Print the whole listing again exactly, keeping no pictures in it.

▶ Source data:
++++++++++++++++++++

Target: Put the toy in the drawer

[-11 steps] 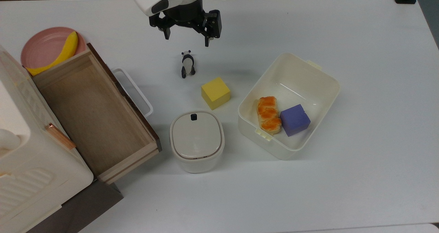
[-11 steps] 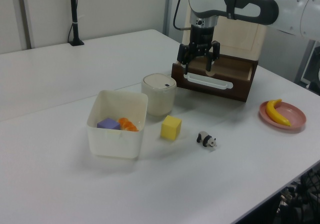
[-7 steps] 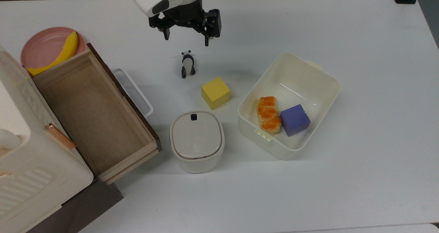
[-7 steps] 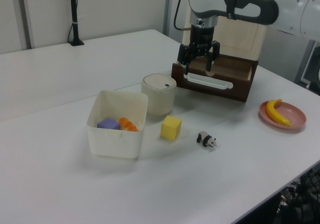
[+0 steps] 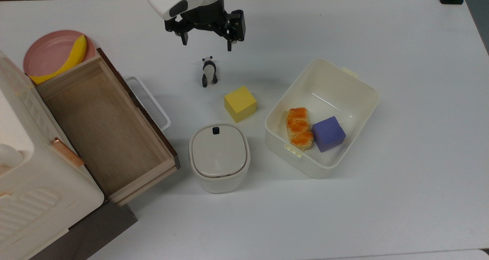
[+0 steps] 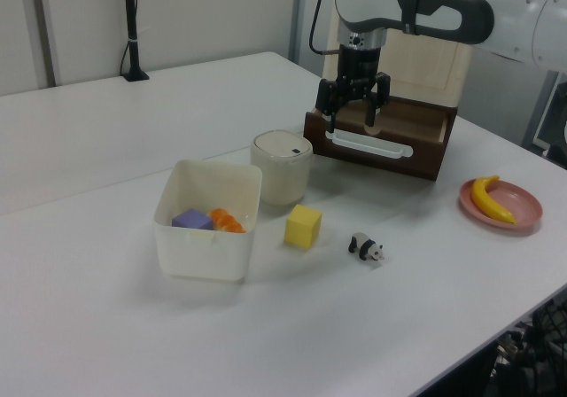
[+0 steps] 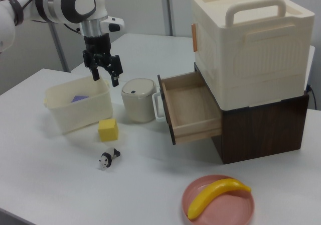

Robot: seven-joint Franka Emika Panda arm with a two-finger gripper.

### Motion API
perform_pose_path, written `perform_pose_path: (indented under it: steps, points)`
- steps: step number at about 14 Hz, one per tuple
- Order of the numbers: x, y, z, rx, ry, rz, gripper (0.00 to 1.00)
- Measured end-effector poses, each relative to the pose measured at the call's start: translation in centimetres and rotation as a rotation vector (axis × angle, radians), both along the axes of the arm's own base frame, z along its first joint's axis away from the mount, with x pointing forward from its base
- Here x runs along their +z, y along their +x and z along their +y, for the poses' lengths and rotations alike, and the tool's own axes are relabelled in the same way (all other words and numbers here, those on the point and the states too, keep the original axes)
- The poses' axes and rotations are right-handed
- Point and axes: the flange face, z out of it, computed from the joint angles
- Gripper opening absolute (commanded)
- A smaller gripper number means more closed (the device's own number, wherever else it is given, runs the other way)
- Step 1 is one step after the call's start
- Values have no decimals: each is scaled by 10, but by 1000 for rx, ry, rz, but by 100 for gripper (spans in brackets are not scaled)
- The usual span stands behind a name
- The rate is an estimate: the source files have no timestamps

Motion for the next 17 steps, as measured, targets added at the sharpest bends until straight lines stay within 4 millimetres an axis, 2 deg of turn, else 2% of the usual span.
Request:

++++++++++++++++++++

▶ Finished exercise:
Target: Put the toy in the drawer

[-11 steps] 
[-11 steps] 
[-7 steps] 
[-7 steps] 
[+0 steps] 
[+0 steps] 
[+0 steps] 

Robot: seven-joint Franka Emika Panda arm with a two-finger gripper.

### Motion API
perform_pose_path, written `perform_pose_path: (indented under it: steps, points)`
- steps: step number at about 14 Hz, one per tuple
- Order of the numbers: x, y, z, rx, ry, rz, gripper (0.00 to 1.00)
- Measured end-effector poses, each relative to the pose measured at the call's start: translation in centimetres and rotation as a rotation vector (axis × angle, radians), both along the axes of the arm's own base frame, z along its first joint's axis away from the mount, with x pointing forward from its base
- Here x runs along their +z, y along their +x and z along their +y, for the poses' lengths and rotations alike, and the tool's own axes are relabelled in the same way (all other words and numbers here, those on the point and the states too, keep the original axes)
- The poses' axes and rotations are right-handed
- Point and axes: the flange face, z out of it, computed from the joint angles
- Gripper opening absolute (commanded)
- A smaller gripper number means more closed (the device's own number, wherever else it is given, runs the other way)
- Step 1 is one step after the call's start
- Values have no decimals: each is scaled by 10, but by 1000 for rx, ry, rz, but by 100 for gripper (spans in brackets are not scaled)
- The usual span stands behind a name
- The rate is an estimate: the source files have no timestamps

Motion for the next 17 steps, as measured, targets added at the sharpest bends until straight lines stay within 4 millimetres an axis, 2 deg of turn, else 2% of the usual span.
Request:

This completes the answer to the exercise.